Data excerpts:
· · ·

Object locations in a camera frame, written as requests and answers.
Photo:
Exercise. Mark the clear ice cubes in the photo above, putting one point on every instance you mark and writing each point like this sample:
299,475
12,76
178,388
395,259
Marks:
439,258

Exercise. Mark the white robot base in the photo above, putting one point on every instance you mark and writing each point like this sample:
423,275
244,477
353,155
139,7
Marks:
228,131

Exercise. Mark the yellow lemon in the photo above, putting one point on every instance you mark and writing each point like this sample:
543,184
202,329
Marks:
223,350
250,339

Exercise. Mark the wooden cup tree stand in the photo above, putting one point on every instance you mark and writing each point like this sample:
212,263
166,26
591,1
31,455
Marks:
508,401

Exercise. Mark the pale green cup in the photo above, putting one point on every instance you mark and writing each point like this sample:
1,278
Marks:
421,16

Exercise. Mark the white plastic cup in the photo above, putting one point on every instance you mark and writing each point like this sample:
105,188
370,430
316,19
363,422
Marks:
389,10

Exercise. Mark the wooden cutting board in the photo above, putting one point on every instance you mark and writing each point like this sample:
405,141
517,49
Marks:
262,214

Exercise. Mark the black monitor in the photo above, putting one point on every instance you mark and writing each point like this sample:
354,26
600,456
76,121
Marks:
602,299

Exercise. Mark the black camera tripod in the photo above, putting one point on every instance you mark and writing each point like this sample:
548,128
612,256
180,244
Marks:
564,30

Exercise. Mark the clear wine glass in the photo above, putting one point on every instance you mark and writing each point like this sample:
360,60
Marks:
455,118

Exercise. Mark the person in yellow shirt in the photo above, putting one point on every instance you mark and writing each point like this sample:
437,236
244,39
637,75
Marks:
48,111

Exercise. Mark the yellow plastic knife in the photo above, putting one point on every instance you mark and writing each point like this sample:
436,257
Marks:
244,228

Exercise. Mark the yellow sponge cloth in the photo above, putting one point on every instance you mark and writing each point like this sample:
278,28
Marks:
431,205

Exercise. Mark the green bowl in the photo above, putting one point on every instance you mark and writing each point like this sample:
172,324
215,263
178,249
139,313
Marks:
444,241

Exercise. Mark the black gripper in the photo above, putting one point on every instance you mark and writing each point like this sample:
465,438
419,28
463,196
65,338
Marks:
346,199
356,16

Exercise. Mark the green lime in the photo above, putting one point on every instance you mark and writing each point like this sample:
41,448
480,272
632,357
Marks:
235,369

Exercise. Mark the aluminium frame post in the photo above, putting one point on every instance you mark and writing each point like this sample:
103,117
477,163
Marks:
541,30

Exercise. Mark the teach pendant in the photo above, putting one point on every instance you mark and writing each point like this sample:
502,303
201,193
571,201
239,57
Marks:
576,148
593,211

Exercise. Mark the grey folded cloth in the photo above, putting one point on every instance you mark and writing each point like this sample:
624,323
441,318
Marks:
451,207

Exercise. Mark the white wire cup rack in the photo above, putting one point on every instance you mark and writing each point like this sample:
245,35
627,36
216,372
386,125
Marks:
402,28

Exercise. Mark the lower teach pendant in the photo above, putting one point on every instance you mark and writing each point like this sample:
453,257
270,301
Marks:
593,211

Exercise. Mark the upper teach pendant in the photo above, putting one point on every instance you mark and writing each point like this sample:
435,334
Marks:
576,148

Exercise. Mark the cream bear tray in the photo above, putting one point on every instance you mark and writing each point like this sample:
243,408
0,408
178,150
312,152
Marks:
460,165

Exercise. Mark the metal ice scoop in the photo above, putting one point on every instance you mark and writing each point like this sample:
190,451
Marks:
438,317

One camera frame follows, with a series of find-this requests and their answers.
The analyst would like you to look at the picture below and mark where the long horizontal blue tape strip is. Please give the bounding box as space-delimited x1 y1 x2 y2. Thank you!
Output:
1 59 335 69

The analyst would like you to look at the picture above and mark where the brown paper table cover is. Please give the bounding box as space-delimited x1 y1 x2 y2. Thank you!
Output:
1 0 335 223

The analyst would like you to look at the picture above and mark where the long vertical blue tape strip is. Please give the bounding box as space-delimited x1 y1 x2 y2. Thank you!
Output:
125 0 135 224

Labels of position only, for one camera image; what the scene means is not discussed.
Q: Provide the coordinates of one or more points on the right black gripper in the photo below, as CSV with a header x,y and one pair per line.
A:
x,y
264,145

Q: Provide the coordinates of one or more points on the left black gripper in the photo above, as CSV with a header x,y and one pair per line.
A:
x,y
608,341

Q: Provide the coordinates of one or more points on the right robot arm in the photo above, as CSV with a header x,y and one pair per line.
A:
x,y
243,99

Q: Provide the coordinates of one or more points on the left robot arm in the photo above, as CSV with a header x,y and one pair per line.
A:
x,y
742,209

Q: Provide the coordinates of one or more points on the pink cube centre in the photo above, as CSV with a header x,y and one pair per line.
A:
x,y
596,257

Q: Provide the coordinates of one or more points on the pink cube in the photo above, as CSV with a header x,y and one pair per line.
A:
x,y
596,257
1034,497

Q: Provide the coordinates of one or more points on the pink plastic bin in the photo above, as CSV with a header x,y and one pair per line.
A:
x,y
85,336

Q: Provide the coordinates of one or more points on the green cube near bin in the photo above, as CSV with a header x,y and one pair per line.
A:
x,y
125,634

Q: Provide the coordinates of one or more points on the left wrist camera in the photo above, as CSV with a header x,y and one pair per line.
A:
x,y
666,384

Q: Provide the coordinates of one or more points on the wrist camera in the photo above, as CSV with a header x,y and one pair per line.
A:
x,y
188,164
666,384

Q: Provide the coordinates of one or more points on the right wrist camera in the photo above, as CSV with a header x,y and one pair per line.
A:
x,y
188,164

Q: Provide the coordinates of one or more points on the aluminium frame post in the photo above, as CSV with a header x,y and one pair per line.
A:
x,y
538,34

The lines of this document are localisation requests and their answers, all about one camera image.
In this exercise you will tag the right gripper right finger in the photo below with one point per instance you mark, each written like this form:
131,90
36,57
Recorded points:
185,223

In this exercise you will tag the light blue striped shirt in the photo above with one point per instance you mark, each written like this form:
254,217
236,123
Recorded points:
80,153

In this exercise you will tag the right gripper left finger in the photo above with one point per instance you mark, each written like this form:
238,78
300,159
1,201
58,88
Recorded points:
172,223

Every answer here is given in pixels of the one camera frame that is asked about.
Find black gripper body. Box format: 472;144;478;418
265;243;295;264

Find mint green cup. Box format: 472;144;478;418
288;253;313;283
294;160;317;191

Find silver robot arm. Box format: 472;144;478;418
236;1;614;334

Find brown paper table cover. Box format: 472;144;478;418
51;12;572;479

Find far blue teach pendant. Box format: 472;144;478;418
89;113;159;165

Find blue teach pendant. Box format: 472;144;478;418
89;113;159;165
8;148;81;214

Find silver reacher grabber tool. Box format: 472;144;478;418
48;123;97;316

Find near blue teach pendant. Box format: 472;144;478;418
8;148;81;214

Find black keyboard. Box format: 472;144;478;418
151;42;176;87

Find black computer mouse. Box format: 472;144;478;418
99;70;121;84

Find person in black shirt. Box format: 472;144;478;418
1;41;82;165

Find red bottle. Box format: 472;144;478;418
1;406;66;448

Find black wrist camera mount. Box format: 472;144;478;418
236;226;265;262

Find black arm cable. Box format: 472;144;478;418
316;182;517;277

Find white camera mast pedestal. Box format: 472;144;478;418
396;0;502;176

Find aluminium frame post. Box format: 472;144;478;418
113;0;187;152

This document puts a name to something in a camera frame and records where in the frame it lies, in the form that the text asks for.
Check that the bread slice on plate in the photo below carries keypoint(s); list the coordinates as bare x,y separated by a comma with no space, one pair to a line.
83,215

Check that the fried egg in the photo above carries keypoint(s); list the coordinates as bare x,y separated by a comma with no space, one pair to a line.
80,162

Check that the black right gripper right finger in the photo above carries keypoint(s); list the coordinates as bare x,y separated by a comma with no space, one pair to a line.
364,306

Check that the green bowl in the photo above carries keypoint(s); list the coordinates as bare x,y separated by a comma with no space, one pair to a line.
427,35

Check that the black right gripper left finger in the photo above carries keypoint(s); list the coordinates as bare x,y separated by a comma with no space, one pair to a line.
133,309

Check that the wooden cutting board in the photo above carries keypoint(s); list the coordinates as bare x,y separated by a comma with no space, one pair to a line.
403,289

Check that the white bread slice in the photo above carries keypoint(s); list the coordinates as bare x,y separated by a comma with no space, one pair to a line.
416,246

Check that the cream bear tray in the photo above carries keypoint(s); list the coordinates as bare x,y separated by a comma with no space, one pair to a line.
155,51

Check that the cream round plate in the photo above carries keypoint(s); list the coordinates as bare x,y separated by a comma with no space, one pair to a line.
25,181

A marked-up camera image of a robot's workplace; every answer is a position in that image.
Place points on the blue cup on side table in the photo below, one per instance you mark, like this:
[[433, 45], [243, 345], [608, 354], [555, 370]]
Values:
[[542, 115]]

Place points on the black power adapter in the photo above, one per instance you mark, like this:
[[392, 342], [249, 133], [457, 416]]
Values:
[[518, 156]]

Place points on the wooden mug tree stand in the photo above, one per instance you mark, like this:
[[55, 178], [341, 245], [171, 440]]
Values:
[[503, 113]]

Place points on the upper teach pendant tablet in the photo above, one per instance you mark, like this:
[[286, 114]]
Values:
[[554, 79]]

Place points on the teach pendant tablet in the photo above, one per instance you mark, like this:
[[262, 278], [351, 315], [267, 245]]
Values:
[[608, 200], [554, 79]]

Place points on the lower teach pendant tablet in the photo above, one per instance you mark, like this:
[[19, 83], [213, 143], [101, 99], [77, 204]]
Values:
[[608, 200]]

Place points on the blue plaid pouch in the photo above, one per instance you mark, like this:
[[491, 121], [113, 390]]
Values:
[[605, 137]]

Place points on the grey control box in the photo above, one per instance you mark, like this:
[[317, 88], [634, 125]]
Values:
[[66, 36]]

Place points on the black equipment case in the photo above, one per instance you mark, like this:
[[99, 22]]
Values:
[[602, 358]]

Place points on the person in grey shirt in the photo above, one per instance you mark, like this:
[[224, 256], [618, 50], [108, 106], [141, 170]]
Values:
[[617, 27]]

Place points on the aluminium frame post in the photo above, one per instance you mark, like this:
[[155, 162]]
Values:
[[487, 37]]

· · ·

**EXERCISE**
Look above for the line with "Exercise. Mark the aluminium" and the line with "One camera frame follows, with", and reproduce exactly those two lines plus every line between, nothing more.

**COMPLETED TASK**
Exercise. Mark the aluminium frame post in the photo above, putting one point on every instance you mark and writing each point like this sample:
103,117
477,163
Marks:
541,30

Exercise. Mark the teach pendant in the photo above, putting one point on every instance you mark and writing each point like this sample:
502,303
201,193
571,201
239,57
Marks:
576,148
593,211

Exercise. Mark the grey folded cloth in the photo above, putting one point on every instance you mark and writing each point like this sample:
624,323
441,318
Marks:
451,207

Exercise. Mark the white wire cup rack in the photo above, putting one point on every instance you mark and writing each point like this sample:
245,35
627,36
216,372
386,125
Marks:
402,28

Exercise. Mark the lower teach pendant in the photo above, putting one point on every instance you mark and writing each point like this sample:
453,257
270,301
Marks:
593,211

Exercise. Mark the upper teach pendant in the photo above, putting one point on every instance you mark and writing each point like this sample:
435,334
Marks:
576,148

Exercise. Mark the cream bear tray in the photo above, putting one point on every instance you mark and writing each point like this sample:
243,408
0,408
178,150
312,152
Marks:
460,165

Exercise. Mark the metal ice scoop in the photo above, putting one point on every instance you mark and writing each point like this sample:
190,451
Marks:
438,317

One camera frame follows, with a series of find-this requests and their answers.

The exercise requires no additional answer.